Transitioning from Excel to Python and Pandas: A Guide to Python for Spreadsheet Users | Mito

Transitioning from Excel to Python and Pandas: A Guide to Python for Spreadsheet Users

Ready to write Python code 4x faster?

Do you regularly use spreadsheets in Excel or Google Sheets? If you’re looking for something more powerful, using Python can give you more tools and flexibility for handling data. However, the transition from Excel to Python might be intimidating for some.

In this blog, we’ll give you the information you need to make the jump from using Excel to using Python and Pandas. Read on to learn how to unlock the potential of these tools.

Spreadsheets are great, but they have limitations

There’s a reason that Excel and Google Sheets have been staple data tools for years. They’re intuitive, accessible and most users can jump right in and start using them. But even if you master Excel and Google Sheets, you will run into limitations. Python provides much more complex analysis, speed, flexibility and more. If you find yourself getting frustrated with the limitations of Excel and Google Sheets, then it’s time for you to consider moving to Python and Pandas.

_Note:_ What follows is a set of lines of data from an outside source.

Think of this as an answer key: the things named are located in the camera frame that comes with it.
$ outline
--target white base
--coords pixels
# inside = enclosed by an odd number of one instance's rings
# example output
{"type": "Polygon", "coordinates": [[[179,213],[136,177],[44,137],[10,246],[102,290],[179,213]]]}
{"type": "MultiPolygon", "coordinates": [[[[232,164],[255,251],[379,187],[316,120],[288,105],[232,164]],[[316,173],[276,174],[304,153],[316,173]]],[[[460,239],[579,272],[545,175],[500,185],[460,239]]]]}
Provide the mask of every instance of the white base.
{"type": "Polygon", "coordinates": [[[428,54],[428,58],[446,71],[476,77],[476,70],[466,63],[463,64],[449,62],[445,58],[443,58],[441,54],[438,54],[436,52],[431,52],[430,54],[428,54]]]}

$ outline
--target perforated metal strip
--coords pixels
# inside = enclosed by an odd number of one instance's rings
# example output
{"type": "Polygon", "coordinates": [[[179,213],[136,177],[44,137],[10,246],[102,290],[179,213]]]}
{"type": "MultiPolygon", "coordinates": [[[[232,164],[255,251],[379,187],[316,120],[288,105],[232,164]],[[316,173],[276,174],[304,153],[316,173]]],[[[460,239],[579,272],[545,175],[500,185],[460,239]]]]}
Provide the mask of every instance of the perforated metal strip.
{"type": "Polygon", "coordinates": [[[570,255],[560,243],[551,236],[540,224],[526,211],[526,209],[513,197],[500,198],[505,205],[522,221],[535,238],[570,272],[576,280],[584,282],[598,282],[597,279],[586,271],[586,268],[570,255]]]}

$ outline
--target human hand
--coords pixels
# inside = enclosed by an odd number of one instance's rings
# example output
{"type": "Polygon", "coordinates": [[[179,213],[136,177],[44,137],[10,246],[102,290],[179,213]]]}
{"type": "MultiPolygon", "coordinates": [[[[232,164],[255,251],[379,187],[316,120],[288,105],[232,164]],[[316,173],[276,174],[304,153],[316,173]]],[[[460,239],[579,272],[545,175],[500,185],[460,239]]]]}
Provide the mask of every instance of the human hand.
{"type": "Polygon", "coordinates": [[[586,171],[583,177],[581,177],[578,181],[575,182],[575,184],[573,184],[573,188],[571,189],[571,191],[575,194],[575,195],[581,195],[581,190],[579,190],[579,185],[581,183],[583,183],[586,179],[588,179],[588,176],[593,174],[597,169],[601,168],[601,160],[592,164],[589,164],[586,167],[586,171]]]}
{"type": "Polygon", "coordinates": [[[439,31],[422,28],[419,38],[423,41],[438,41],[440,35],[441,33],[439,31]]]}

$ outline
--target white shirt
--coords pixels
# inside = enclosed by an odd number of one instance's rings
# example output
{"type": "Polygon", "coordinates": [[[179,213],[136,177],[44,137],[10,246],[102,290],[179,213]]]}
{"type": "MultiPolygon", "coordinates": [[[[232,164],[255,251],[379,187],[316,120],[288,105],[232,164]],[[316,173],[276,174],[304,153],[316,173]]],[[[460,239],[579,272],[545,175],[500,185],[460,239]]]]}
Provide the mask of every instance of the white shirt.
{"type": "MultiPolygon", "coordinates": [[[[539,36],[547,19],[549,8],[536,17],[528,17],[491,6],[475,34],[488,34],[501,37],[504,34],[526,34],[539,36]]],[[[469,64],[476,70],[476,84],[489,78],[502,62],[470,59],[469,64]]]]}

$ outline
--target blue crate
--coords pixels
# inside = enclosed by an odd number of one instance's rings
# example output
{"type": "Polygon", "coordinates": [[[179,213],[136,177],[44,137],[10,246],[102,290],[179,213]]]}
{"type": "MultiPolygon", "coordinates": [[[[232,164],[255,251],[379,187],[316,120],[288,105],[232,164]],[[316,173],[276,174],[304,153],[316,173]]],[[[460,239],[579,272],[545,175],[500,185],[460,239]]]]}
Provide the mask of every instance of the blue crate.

The benefits of moving from Excel or Google Sheets to Python + Pandas

Let’s dive a little deeper into some of the main benefits of Python and Pandas and why they are more powerful than using Excel and Google Sheets. Those who make the switch to Python + Pandas will notice benefits like:

  • Flexibility — Excel and Google Sheets are best used for small data sets and simple calculations. Python can handle more complex and sophisticated tasks and also give you access to thousands of libraries and tools suited to a range of different tasks and projects.
  • Scalability — Excel and Google Sheets tend to slow down and even crash when data sets are too large. Python and Pandas allow you to easily scale up when you’re working with bigger data sets. This ensures you can analyze and manipulate multiple large data sets without issue.
  • Easier automation — Python has automation capabilities to take care of both simple and complex tasks for you. You can create routines to generate reports, update data and much more. The automation capabilities of Excel and Google Sheets are comparatively limited.
  • Reproducibility — This is a key feature in Python that makes collaboration, research and analysis much simpler. You can run code scripts over and over again to always reproduce consistent results.
  • Improved performance and efficiency — Python and Pandas can easily outperform spreadsheets in Excel and Google Sheets. Python’s intuitive programming and Pandas’ ability to process data efficiently allows you to work with data and analyze it at lightning-fast speeds.

In short, making the transition from Excel or Google Sheets to Python and Pandas is well worth the benefits. Now that we understand why it’s worth making the switch let’s dive into some key concepts

Key concepts for transitioning from spreadsheets to Python

Making the transition from using spreadsheets like Excel or Google Sheets to working with Python and Pandas can seem daunting. However, with the right guidance and a willingness to learn, it is a move that can greatly enhance your data processing and analysis capabilities. Here are four key concepts that will help make your transition to Python smoother.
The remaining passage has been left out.